I became suddenly aware of how close our hands were on the granite countertop, of the way he was looking at me like I'd handed him something precious, fragile, and real.
"Claire..." He said my name with so much meaning, more than I ever could’ve imagined.
"Nathaniel." I didn't know why I said it back. All I knew was that in this moment, we were both suspended in time, electric, and full of possibilities I couldn't afford to explore.
Then something moved.
My eyes flickered past his shoulder, through the glass wall into the darkening garden. Near the hedgerow, a shadow. Or the suggestion of one. Too deliberate, too human-shaped, before it melted into the deeper darkness.
You're imagining things. You're exhausted and emotionally raw.
But my mother had taught me that sometimes the paranoia was justified.
The moment shattered. I slid off the stool, suddenly desperate for distance.
"I should go." My voice came out too bright, too forced. "Long day. I'm exhausted."

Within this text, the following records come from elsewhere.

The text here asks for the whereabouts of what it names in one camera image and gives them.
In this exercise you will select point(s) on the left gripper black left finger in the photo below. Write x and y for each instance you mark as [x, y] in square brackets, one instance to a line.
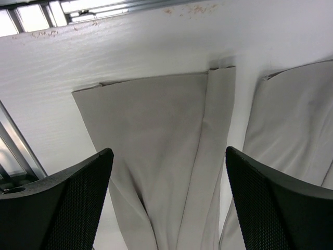
[61, 211]

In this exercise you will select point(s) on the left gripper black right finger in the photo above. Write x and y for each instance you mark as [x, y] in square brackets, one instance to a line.
[275, 210]

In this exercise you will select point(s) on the aluminium mounting rail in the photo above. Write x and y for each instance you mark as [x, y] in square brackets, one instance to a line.
[19, 165]

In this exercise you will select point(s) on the grey trousers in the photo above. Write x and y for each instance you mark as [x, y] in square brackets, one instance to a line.
[169, 135]

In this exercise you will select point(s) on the left side aluminium rail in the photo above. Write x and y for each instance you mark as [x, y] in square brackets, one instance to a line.
[33, 16]

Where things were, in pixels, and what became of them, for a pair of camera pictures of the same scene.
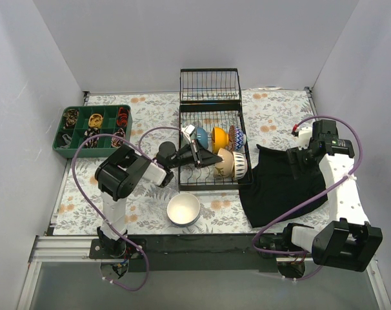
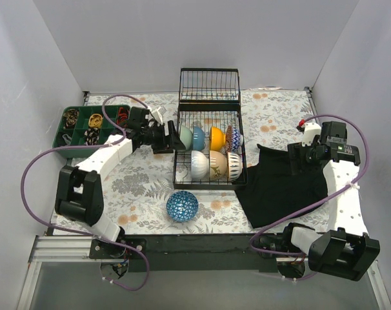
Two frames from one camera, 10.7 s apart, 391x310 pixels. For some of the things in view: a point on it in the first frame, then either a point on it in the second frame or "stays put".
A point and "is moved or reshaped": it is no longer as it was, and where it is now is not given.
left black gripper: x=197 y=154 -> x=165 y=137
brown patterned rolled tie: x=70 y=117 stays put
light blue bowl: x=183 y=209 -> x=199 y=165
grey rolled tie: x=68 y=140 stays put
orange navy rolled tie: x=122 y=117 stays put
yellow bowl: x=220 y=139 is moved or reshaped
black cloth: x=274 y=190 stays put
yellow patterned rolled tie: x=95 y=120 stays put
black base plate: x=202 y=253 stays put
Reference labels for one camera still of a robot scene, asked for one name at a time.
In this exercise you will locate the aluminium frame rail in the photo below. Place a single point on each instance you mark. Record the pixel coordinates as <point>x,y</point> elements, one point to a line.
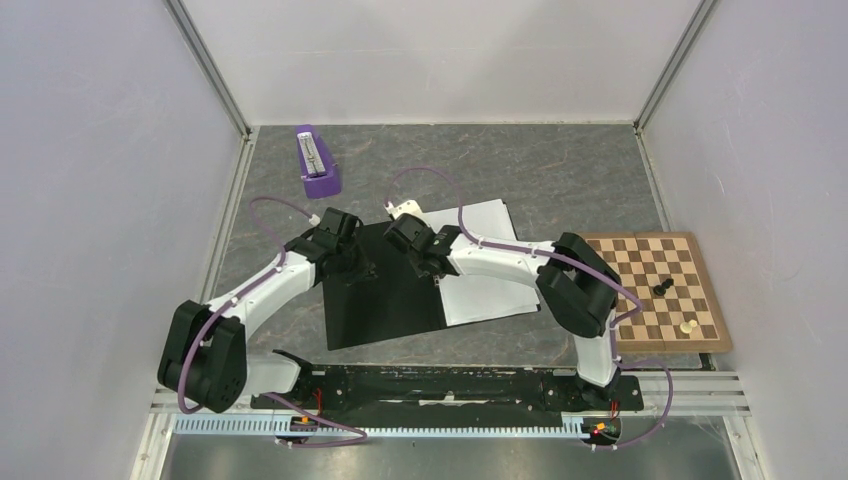
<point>654,396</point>

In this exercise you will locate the black chess piece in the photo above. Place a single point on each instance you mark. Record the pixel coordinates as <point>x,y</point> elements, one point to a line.
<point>663,287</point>

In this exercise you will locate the white chess piece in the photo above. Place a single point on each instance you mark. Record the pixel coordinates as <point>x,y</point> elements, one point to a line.
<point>689,326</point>

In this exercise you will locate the wooden chessboard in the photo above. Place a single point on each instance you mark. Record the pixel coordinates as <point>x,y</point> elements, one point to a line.
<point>643,260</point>

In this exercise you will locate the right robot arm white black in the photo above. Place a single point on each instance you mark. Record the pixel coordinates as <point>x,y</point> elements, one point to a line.
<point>578,287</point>

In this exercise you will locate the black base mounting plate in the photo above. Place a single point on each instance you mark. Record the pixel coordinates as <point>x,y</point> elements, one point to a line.
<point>453,397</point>

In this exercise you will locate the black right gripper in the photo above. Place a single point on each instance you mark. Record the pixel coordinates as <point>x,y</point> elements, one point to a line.
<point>416,266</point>

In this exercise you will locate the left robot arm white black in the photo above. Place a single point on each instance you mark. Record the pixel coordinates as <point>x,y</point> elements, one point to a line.
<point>206,361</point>

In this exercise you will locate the purple metronome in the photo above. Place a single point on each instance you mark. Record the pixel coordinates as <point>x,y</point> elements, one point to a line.
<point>319,171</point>

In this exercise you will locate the white paper sheets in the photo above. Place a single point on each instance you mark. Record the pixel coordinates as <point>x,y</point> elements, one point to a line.
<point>472,299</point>

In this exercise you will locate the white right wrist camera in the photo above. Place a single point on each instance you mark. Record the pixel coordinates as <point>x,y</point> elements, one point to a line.
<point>408,207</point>

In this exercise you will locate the black folder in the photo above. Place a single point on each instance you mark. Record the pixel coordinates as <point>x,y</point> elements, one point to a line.
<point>394,303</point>

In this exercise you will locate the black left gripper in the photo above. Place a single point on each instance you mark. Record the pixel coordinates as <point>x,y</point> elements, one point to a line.
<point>364,270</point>

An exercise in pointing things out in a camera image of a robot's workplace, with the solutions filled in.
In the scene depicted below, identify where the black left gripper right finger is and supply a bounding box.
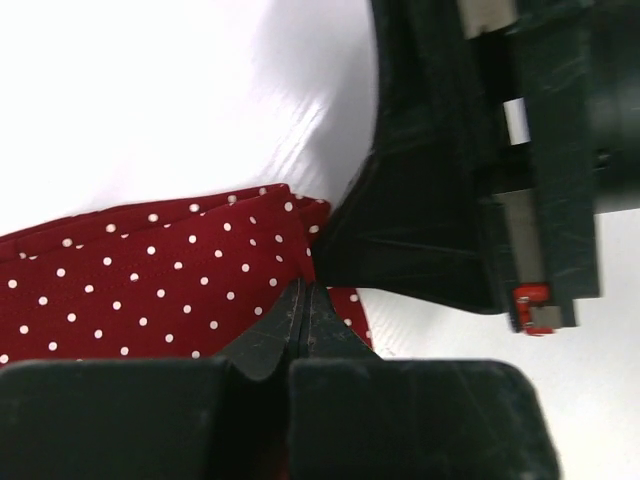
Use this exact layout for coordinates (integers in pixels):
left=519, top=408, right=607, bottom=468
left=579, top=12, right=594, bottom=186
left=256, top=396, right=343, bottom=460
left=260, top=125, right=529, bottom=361
left=288, top=284, right=561, bottom=479

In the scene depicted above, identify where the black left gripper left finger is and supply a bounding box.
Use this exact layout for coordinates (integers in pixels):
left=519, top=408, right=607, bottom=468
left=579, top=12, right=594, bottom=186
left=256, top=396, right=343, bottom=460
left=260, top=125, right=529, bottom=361
left=1, top=280, right=306, bottom=479

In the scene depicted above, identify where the red polka dot skirt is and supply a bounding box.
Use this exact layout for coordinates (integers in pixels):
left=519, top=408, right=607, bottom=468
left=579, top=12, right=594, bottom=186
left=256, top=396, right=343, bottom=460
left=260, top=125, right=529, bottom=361
left=0, top=183, right=374, bottom=366

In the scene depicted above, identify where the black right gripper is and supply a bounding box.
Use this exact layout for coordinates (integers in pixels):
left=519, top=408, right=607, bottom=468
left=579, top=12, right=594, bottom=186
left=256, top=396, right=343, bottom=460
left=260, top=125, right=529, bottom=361
left=313, top=1, right=639, bottom=335

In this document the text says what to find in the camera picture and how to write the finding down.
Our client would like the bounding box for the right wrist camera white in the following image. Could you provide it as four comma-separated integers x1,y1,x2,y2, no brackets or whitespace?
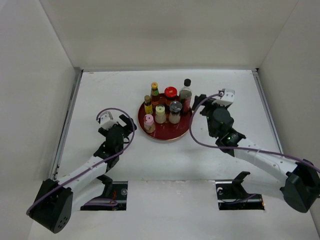
213,88,235,107

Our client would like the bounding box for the red cap sauce jar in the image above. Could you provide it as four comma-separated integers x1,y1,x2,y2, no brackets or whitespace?
164,86,178,107

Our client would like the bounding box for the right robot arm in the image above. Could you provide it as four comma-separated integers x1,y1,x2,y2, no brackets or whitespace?
192,90,320,213

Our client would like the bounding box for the pink cap shaker bottle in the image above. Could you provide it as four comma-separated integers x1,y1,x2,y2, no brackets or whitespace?
143,114,156,134

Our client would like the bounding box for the cream cap shaker bottle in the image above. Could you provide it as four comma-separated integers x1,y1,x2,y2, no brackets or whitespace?
154,104,167,124

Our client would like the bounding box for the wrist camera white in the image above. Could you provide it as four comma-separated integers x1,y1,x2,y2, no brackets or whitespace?
213,88,235,107
96,110,117,130

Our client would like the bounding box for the red round tray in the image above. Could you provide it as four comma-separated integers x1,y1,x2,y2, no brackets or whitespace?
137,93,192,141

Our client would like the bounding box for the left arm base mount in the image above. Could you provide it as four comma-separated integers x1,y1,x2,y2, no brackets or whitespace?
80,175,129,211

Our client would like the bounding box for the clear cap pepper grinder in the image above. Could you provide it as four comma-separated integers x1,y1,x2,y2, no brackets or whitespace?
168,101,182,124

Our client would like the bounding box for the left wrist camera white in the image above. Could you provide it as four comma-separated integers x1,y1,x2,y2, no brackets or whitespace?
96,110,117,130

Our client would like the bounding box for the yellow label oil bottle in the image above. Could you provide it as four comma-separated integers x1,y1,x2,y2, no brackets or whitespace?
144,95,153,115

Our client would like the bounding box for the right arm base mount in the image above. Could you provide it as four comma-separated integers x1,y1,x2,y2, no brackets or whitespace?
215,171,265,211

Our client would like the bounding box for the yellow cap red sauce bottle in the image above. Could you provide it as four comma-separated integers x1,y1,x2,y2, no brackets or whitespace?
150,82,160,109

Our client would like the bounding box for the dark soy sauce bottle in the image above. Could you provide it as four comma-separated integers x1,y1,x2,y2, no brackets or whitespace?
179,78,192,115

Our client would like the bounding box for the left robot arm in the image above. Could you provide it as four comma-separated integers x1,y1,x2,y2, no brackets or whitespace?
26,110,137,234

Confusion flickered across his face, maybe a trace of hurt. "Of course. I'll have Simon—"
"No, I have my car." I was already moving toward the door. "I'll see you Saturday."
"Claire."
I paused at the doorway.
"Thank you," he said. "For today. For all of it."
I nodded, not trusting my voice, and left.
The night air slapped my face like cold water as I hurried to my car. My hands shook slightly as I started the engine, and not just from the chill.
I was getting in too deep. With Millie, that was my job; that was inevitable. But Nathaniel Sterling was something else entirely. Something I hadn't planned for and couldn't afford.
In a house where Victoria weaponized every weakness, I'd just shown him all of mine.
And someone might have been watching when I did.